(Dataset records)
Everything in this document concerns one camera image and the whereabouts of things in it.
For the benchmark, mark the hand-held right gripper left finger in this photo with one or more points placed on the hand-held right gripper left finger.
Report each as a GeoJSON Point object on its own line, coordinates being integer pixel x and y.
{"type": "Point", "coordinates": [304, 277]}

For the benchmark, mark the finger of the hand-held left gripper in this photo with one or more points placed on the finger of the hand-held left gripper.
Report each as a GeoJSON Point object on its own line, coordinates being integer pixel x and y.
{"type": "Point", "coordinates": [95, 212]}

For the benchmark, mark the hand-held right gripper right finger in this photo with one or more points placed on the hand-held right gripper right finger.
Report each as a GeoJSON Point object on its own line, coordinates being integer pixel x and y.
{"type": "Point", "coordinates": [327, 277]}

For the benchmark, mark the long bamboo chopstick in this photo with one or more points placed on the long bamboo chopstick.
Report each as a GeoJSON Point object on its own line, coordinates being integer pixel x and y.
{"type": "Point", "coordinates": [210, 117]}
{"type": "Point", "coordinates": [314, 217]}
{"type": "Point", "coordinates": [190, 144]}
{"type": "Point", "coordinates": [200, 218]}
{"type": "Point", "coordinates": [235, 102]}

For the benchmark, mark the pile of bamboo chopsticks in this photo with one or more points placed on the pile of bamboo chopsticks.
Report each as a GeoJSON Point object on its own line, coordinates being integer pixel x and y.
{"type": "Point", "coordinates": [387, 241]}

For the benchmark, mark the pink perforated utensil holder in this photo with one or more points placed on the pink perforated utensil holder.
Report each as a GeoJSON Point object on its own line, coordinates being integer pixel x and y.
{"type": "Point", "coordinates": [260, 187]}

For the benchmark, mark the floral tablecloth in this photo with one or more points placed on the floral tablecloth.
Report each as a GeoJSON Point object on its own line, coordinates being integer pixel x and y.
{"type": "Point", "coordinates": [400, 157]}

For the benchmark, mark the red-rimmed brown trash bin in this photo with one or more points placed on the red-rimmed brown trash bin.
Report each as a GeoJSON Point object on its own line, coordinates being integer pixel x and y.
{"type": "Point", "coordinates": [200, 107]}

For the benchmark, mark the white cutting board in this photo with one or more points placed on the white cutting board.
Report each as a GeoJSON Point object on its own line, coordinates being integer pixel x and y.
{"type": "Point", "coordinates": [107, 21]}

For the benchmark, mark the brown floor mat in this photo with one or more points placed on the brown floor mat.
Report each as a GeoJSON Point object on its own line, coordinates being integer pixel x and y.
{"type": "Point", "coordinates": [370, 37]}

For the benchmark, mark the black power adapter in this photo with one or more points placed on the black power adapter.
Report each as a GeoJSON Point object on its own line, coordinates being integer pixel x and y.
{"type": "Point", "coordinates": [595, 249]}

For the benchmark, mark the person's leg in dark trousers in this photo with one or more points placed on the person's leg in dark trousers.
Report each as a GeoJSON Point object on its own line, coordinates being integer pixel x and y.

(Work item) All entries are to be returned word for word.

(Solution to the problem)
Everything in this document concerns one camera image and the whereabouts of things in it.
For the benchmark, mark the hand-held right gripper left finger in this photo with one or more points placed on the hand-held right gripper left finger.
Report each as a GeoJSON Point object on its own line, coordinates being integer pixel x and y.
{"type": "Point", "coordinates": [304, 277]}

For the benchmark, mark the finger of the hand-held left gripper in this photo with one or more points placed on the finger of the hand-held left gripper.
Report each as a GeoJSON Point object on its own line, coordinates being integer pixel x and y.
{"type": "Point", "coordinates": [95, 212]}

For the benchmark, mark the hand-held right gripper right finger in this photo with one or more points placed on the hand-held right gripper right finger.
Report each as a GeoJSON Point object on its own line, coordinates being integer pixel x and y.
{"type": "Point", "coordinates": [327, 277]}

For the benchmark, mark the long bamboo chopstick in this photo with one or more points placed on the long bamboo chopstick.
Report each as a GeoJSON Point object on its own line, coordinates being integer pixel x and y.
{"type": "Point", "coordinates": [210, 117]}
{"type": "Point", "coordinates": [314, 217]}
{"type": "Point", "coordinates": [190, 144]}
{"type": "Point", "coordinates": [200, 218]}
{"type": "Point", "coordinates": [235, 102]}

For the benchmark, mark the pile of bamboo chopsticks in this photo with one or more points placed on the pile of bamboo chopsticks.
Report each as a GeoJSON Point object on its own line, coordinates being integer pixel x and y.
{"type": "Point", "coordinates": [387, 241]}

For the benchmark, mark the pink perforated utensil holder in this photo with one or more points placed on the pink perforated utensil holder.
Report each as a GeoJSON Point object on its own line, coordinates being integer pixel x and y.
{"type": "Point", "coordinates": [260, 187]}

For the benchmark, mark the floral tablecloth in this photo with one or more points placed on the floral tablecloth.
Report each as a GeoJSON Point object on its own line, coordinates being integer pixel x and y.
{"type": "Point", "coordinates": [400, 157]}

For the benchmark, mark the red-rimmed brown trash bin in this photo with one or more points placed on the red-rimmed brown trash bin.
Report each as a GeoJSON Point object on its own line, coordinates being integer pixel x and y.
{"type": "Point", "coordinates": [200, 107]}

For the benchmark, mark the white cutting board in this photo with one or more points placed on the white cutting board.
Report each as a GeoJSON Point object on its own line, coordinates being integer pixel x and y.
{"type": "Point", "coordinates": [107, 21]}

For the benchmark, mark the brown floor mat in this photo with one or more points placed on the brown floor mat.
Report each as a GeoJSON Point object on its own line, coordinates being integer pixel x and y.
{"type": "Point", "coordinates": [370, 37]}

For the benchmark, mark the black power adapter in this photo with one or more points placed on the black power adapter.
Report each as a GeoJSON Point object on its own line, coordinates being integer pixel x and y.
{"type": "Point", "coordinates": [595, 249]}

For the benchmark, mark the person's leg in dark trousers in this photo with one or more points placed on the person's leg in dark trousers.
Report each as a GeoJSON Point object on its own line, coordinates being integer pixel x and y.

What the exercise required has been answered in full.